## What to work on
All lines between the start of the listing below and the line containing "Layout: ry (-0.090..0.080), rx", inclusive, must be repeated exactly.

## Source material

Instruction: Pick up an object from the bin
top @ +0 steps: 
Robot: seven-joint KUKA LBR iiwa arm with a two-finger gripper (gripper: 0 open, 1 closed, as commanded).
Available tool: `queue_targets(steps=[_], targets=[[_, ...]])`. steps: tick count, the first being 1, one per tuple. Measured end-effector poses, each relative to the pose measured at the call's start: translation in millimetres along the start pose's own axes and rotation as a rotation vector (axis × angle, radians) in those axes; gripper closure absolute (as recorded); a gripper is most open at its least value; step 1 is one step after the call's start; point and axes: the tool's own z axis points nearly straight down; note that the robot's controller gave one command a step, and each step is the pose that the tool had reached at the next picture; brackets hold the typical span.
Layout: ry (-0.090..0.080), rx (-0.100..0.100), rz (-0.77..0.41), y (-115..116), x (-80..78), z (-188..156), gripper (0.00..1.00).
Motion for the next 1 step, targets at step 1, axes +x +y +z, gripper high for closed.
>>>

## Worked solution
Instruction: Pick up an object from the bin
top @ +0 steps: 
Robot: seven-joint KUKA LBR iiwa arm with a two-finger gripper (gripper: 0 open, 1 closed, as commanded).
Available tool: `queue_targets(steps=[_], targets=[[_, ...]])`. steps: tick count, the first being 1, one per tuple. Measured end-effector poses, each relative to the pose measured at the call's start: translation in millimetres along the start pose's own axes and rotation as a rotation vector (axis × angle, radians) in those axes; gripper closure absolute (as recorded); a gripper is most open at its least value; step 1 is one step after the call's start; point and axes: the tool's own z axis points nearly straight down; note that the robot's controller gave one command a step, and each step is the pose that the tool had reached at the next picture; brackets hold the typical span.
Layout: ry (-0.090..0.080), rx (-0.100..0.100), rz (-0.77..0.41), y (-115..116), x (-80..78), z (-188..156), gripper (0.00..1.00).

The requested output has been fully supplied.